JR九州とセンシンロボティクス、鉄道環境向け自律飛行ドローン技術を共同開発
九州旅客鉄道株式会社(JR九州)と株式会社センシンロボティクスが鉄道の保守管理を進化させるため、自律飛行ドローン技術の共同開発に取り組んでいます。このプロジェクトは、鉄道特有の様々な環境条件に対応できる飛行制御技術の実現を目指しています。
自律飛行ドローン技術の成果
共同で開発されたドローンは、複数の飛行モードを兼ね備えています。これにより、線路内を連続的に飛行できる能力を持ち、特に以下の3つの飛行モードが特徴的です。
1.
GNSSモード: 高速・高高度で広域を調査し、事前の飛行経路設定が必要です。設定された地点では自動的に上昇・降下が行えます。
- 高度: 25m
- 速度: 6m/s
2.
レール追従モード: 低速・低高度でレールに沿って飛行します。飛行経路の設定が不要で、運転士の視点で点検が可能です。
- 高度: 2m
- 速度: 2m/s
3.
トンネルモード: トンネル内を安定して飛行するためのモードで、こちらも飛行経路の設定は不要。自動的に飛行モードを切り替える機能を備えています。
- 高度: 2m
- 速度: 1m/s
これらの飛行モードの組み合わせにより、一台のドローンが様々な環境に適応し、スムーズな自律飛行を実現しています。
本取組みの意義と展望
この技術の開発は、鉄道施設の維持管理における新しい手段を提供します。つまり、気象異常時や遠隔地からの自主的な点検を可能にし、鉄道の運行における安全性を向上させる期待が高まっています。

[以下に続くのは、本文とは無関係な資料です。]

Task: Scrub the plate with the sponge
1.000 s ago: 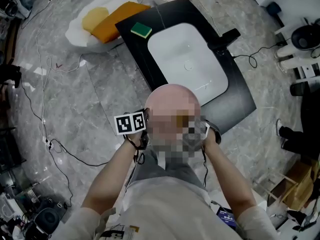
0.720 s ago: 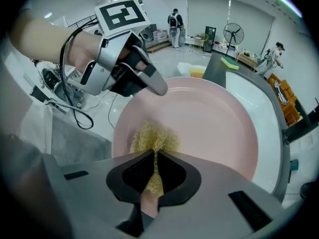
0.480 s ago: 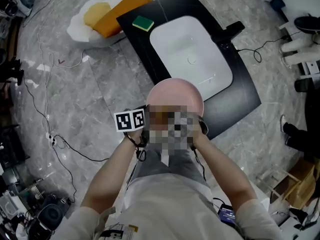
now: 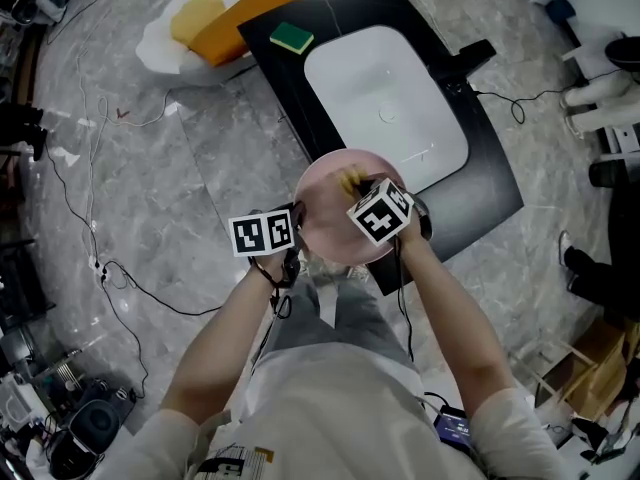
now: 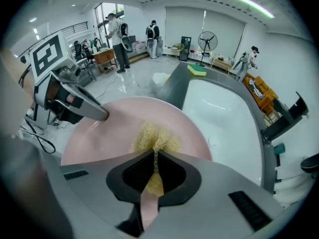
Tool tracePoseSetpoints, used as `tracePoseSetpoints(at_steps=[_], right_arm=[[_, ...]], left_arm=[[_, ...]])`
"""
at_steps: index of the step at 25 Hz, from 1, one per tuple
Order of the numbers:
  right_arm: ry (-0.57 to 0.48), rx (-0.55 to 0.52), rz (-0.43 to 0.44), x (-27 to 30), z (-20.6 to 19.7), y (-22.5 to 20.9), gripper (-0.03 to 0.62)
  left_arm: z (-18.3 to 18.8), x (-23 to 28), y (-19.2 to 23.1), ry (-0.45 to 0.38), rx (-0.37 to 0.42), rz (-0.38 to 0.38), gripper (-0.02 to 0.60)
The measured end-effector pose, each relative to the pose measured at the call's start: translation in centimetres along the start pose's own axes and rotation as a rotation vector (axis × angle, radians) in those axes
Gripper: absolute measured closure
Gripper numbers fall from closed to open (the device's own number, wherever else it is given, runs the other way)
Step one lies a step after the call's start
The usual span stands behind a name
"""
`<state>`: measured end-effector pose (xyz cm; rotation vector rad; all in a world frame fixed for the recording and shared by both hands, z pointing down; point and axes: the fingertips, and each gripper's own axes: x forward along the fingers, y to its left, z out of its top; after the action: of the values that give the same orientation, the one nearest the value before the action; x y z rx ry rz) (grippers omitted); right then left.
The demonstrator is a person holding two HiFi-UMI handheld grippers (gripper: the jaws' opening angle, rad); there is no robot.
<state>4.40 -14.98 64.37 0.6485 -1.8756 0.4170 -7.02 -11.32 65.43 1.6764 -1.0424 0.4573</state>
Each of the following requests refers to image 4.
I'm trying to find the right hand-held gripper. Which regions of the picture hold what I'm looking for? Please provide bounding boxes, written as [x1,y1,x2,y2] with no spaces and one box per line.
[347,170,434,247]

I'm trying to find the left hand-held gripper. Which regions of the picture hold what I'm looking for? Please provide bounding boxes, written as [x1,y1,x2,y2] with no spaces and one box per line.
[228,201,308,290]

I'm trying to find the pink plate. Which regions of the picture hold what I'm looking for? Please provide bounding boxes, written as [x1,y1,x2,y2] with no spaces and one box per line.
[294,148,407,265]

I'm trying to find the person's left forearm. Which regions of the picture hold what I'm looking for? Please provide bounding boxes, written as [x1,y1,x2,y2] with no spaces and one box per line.
[159,253,287,425]

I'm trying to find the person's right forearm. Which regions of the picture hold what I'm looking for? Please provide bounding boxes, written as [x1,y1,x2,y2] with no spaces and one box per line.
[398,221,517,415]

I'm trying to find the green and yellow sponge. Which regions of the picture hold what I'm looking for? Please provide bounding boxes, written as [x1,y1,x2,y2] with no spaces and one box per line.
[269,21,316,56]

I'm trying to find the white sink basin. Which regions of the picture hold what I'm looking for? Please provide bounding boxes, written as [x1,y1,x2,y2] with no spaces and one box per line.
[303,24,471,193]

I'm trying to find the black sink counter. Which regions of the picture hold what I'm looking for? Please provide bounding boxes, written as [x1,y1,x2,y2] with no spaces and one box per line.
[236,0,526,297]

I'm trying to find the person's grey trousers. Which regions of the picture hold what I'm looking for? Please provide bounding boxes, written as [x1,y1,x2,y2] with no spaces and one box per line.
[258,272,419,369]

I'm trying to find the black faucet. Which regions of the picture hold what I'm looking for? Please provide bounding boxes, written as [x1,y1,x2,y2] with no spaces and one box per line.
[451,38,497,77]

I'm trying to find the orange flat cushion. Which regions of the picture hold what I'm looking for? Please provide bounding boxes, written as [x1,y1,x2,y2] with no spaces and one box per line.
[189,0,312,68]

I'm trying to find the person's white shirt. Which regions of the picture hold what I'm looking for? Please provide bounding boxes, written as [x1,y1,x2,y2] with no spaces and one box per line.
[99,341,574,480]

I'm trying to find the white power strip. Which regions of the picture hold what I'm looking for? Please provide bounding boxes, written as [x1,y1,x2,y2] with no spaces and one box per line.
[88,254,110,283]

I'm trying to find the white egg-shaped cushion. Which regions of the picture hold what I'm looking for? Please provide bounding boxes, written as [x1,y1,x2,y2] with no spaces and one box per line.
[135,0,287,88]

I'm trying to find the yellow round cushion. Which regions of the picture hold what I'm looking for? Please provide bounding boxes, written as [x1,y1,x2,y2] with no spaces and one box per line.
[170,0,227,49]

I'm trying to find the white stool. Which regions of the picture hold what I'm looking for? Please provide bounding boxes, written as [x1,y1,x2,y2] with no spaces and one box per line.
[558,35,640,137]

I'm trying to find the black phone with lit screen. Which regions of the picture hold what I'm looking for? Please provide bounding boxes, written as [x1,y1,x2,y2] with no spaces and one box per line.
[431,404,474,450]

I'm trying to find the wooden crate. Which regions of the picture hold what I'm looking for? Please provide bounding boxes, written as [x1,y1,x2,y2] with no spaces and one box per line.
[533,316,640,422]

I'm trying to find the black headset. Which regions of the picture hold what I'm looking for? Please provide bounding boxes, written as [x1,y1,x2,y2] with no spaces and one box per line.
[48,376,137,480]

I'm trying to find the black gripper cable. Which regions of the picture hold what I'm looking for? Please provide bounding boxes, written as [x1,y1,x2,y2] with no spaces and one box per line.
[392,236,416,364]
[248,257,293,369]

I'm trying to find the thin black faucet cable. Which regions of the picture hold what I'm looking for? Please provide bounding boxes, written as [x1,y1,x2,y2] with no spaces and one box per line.
[469,70,621,125]

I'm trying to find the black floor cable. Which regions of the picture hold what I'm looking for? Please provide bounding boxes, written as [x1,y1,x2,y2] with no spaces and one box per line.
[43,142,224,400]

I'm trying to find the white floor cable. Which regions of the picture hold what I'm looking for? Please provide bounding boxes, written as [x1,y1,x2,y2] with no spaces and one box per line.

今後もJR九州とセンシンロボティクスは、この技術をさらに進化させるため、実証検証を続けていく方針です。制度面や運用面、安全性に関する研究も並行して進め、持続可能な開発と運用体制の構築を図ります。
企業情報
JR九州
- - 所在地: 福岡県福岡市博多区博多駅前三丁目 25 番 21 号
- - 設立: 1987 年 4 月
- - 資本金: 160 億円
JR九州は鉄道事業だけでなく、不動産、ホテル、流通、外食、建設など多岐にわたる事業を展開しています。詳しい情報は
JR九州の公式サイトをご覧ください。
センシンロボティクス
- - 所在地: 東京都品川区大井一丁目28番1号 住友不動産大井町駅前ビル4階
- - 設立: 2015年10月
- - 資本金: 1000 万円
センシンロボティクスは、AIやIoTを活用した社会インフラのデジタルトランスフォーメーションを推進しています。詳細は
センシンロボティクス公式サイトで確認できます。
このような先進的技術の導入が、今後の鉄道運用にどのような変革をもたらすのか、引き続き注目していきたいと思います。